The action of type VII urticating hairs was first observed while handling the specimen in alcohol. The upper part of the tarantula's abdomen was touched intentionally and it was noticed that the urticating hair easily pierced the human finger. After further examination of the finger with stereoscope microscope, the setae were seen to be embedded in the skin, but none penetrated more than one-third of their length. When attempts were made to remove the setae, they were found to break easily from their distal end, leaving a remainder inside the tissue. The lanceolated barbs (in the reverse direction), which are present at the distal end of the setae, serve as a natural breaking point.

==== Urticating hair, type VII ====

It is different from the other types because of its insertion feature, as it contains a penetrating tip with the barbs in the reversed that aid embedding them in the targets.

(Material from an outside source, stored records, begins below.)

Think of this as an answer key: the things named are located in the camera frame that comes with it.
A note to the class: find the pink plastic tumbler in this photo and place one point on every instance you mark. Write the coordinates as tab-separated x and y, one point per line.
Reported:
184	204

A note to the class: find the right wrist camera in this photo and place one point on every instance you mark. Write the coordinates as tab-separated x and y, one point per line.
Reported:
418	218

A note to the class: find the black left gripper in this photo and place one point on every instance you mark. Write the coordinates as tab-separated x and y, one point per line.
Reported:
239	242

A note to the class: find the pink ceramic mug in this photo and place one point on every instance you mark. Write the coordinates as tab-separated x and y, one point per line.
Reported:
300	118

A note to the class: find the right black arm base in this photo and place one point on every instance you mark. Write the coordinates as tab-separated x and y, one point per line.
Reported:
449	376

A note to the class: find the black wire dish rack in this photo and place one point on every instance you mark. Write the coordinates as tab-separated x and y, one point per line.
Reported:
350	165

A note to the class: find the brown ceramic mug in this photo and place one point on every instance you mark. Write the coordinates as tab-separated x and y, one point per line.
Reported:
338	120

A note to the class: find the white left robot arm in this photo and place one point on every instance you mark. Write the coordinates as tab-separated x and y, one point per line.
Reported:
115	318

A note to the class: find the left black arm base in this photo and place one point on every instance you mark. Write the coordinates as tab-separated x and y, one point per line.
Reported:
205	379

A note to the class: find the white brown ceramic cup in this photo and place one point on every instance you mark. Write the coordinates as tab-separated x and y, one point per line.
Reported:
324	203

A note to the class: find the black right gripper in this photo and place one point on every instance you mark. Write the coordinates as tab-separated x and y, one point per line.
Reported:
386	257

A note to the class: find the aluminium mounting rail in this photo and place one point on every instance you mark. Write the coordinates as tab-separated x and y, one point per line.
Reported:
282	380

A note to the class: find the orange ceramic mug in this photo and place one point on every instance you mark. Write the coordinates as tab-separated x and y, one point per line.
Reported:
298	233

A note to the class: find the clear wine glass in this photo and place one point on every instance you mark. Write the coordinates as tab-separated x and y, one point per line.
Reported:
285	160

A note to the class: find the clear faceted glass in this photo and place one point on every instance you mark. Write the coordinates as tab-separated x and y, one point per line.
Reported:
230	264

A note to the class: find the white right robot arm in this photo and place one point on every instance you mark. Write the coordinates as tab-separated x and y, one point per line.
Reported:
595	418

Type VII is located in the dorsal of the abdomen intermixed with covering the setae and attached to the cuticle by thinner stalk that makes it easy to release. Length of the setae is 1122±40 μm and Width is 33±3 μm, length/width ratio is 34(n=10). Setae have a very sharp penetrating tip on its distal apex which is opposite to the stalk. The stalk of it is approximately 45±3 μm in length and 10±1 in width, which is larger than other urticating types. The main shaft is notably straight, which contains the main small barbs that extend along the whole setae. It also has a small oval patch of lanceolated reversed barbs near the penetrating tip.

=== Palpal bulb ===
Male spiders use palpal bulbs instead of a penis to transfer sperm to females. Males of this new species of Theraphosidae have a subconical palpal bulb with many conspicuous kneels distributed throughout the subtegulum and embolus, forming a completely unique pattern covered with zig-zag edges, which may resemble a musical instrument. These bulbs are especially developed on the dorsal and prolateral faces, most of them with serrated edges, additional dorsal kneels and supra-accessory kneels. The general shape of the palpal bulb resembles that of the genus Ami discovered in 2008, but with the subtegulum more elongated in Kankuamo.

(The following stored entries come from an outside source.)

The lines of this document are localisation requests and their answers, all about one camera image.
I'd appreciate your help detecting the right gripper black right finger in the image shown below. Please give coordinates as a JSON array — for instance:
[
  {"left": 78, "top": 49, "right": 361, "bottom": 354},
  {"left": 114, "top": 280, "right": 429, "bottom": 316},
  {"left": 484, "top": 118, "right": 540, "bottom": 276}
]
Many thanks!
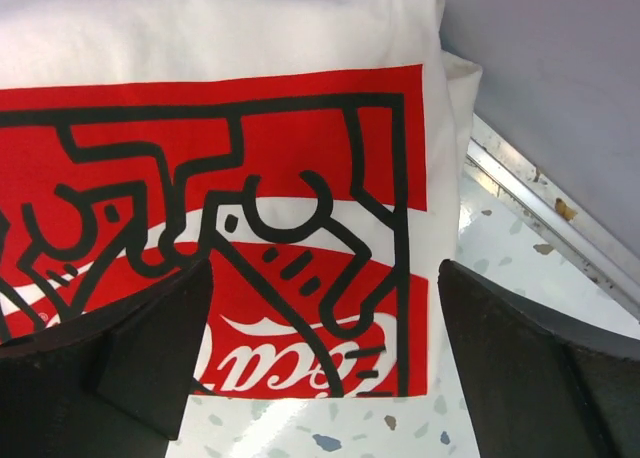
[{"left": 438, "top": 260, "right": 639, "bottom": 458}]

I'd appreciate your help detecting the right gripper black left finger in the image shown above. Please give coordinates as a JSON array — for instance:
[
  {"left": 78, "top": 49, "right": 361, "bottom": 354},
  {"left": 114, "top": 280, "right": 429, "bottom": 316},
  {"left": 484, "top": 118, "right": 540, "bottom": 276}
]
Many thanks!
[{"left": 1, "top": 260, "right": 213, "bottom": 458}]

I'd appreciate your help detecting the white t-shirt with red print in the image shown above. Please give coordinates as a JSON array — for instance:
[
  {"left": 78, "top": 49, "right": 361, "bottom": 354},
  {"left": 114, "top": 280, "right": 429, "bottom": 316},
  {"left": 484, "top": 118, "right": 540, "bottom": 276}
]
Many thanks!
[{"left": 1, "top": 0, "right": 478, "bottom": 399}]

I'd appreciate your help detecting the aluminium frame rail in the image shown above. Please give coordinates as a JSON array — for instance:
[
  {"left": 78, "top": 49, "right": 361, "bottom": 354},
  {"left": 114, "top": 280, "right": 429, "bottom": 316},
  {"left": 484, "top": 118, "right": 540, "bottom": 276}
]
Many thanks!
[{"left": 465, "top": 116, "right": 639, "bottom": 317}]

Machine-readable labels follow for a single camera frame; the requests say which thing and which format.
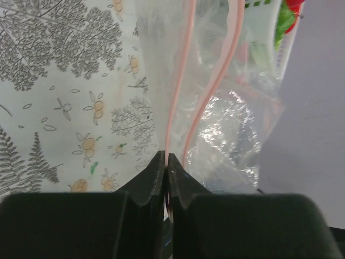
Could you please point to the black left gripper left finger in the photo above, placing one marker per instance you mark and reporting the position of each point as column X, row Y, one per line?
column 126, row 223

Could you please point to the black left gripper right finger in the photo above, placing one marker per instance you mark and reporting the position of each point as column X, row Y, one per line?
column 208, row 225

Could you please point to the clear zip top bag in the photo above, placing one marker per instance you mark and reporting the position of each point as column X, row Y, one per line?
column 213, row 85

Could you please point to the floral patterned tablecloth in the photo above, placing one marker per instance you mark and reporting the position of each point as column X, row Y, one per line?
column 75, row 111

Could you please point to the white perforated plastic basket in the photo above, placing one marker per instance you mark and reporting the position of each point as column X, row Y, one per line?
column 269, row 24

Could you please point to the green lettuce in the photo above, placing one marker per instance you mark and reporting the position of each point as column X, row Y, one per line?
column 286, row 18

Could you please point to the red apple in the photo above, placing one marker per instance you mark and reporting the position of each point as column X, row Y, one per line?
column 294, row 5

Females are different from other genera in a way that they have spermathecae with one notched receptacle, two granulated lobes and several irregular sclerotized longitudinal striations.

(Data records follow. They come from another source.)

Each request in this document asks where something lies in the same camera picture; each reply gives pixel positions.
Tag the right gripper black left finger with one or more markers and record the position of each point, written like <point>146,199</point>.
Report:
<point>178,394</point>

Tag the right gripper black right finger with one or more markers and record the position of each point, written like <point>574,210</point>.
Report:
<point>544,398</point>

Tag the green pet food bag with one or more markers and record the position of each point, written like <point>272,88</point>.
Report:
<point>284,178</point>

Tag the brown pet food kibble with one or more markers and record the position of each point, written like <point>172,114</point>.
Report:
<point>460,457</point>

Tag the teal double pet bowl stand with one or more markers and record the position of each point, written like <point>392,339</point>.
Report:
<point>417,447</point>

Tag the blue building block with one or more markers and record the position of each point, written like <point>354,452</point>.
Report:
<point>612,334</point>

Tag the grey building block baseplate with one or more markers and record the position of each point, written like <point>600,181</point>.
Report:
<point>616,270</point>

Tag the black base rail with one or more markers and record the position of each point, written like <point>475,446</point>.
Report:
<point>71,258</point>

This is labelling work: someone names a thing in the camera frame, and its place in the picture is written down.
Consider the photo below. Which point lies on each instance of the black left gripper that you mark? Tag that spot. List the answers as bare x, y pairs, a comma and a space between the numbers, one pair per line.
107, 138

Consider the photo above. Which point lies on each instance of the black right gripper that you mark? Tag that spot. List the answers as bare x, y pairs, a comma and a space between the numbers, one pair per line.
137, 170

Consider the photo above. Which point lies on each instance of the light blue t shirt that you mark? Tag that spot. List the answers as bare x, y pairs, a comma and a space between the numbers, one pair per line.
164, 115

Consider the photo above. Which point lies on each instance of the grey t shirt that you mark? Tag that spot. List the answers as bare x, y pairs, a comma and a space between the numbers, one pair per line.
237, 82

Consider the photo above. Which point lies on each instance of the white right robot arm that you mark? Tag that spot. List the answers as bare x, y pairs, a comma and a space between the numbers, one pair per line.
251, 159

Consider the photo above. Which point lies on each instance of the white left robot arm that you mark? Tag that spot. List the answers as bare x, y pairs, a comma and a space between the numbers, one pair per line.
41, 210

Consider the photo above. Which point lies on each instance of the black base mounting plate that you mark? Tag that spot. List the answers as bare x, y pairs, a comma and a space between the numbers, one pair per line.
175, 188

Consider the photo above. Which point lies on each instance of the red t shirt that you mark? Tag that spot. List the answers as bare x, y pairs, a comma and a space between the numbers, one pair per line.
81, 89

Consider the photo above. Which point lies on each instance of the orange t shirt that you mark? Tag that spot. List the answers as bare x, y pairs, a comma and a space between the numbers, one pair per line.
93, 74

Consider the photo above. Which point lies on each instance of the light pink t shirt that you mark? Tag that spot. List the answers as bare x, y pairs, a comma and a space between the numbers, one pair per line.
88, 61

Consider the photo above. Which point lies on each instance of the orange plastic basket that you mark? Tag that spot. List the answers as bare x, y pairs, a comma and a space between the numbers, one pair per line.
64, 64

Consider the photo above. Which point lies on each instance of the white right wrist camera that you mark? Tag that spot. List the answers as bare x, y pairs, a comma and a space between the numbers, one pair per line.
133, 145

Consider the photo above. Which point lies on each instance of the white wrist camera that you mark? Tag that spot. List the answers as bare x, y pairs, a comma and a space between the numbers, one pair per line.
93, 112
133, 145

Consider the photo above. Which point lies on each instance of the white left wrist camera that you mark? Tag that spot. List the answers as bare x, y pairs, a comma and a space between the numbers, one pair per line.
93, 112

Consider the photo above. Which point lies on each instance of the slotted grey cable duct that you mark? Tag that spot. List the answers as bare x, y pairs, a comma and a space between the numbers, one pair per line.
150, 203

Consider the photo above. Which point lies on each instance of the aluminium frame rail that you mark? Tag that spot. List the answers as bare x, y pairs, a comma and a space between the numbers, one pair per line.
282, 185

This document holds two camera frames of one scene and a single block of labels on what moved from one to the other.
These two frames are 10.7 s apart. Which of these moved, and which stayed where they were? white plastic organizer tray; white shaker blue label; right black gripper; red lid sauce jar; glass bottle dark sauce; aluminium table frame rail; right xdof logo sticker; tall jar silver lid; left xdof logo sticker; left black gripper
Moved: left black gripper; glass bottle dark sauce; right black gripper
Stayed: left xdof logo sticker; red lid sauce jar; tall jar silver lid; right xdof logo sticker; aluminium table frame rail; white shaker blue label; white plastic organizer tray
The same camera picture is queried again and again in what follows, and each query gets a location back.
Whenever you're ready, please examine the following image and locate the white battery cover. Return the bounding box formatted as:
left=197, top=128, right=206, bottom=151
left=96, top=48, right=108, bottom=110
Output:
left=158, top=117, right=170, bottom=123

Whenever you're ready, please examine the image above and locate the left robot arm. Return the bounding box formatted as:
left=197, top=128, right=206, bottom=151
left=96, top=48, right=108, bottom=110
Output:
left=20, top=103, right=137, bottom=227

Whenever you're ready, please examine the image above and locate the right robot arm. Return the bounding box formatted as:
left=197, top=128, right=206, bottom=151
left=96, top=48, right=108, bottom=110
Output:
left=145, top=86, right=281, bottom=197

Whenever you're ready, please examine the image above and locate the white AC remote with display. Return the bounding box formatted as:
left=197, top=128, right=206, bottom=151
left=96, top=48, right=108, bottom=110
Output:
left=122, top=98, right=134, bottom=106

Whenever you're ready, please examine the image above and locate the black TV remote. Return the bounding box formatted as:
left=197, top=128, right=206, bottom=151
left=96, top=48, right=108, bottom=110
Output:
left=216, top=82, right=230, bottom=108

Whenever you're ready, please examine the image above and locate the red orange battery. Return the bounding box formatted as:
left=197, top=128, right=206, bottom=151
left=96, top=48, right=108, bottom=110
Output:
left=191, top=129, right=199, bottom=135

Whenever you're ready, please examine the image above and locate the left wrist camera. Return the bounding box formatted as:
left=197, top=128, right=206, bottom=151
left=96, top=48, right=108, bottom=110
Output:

==Distribution and habitat==
Kankuamo marquezi inhabits Cuchilla San Lorenzo on the northwestern flank of the Sierra Nevada de Santa Marta, at an altitude of 2000 to 2300 m above sea level, in the lower montane wet forest ecozone. The location where it was found mainly consist of shrubs from the families Arecaceae and Chrysobalanaceae. The area is also inhabited by snakes of the genus Atractus and frogs of the genus Atelopus.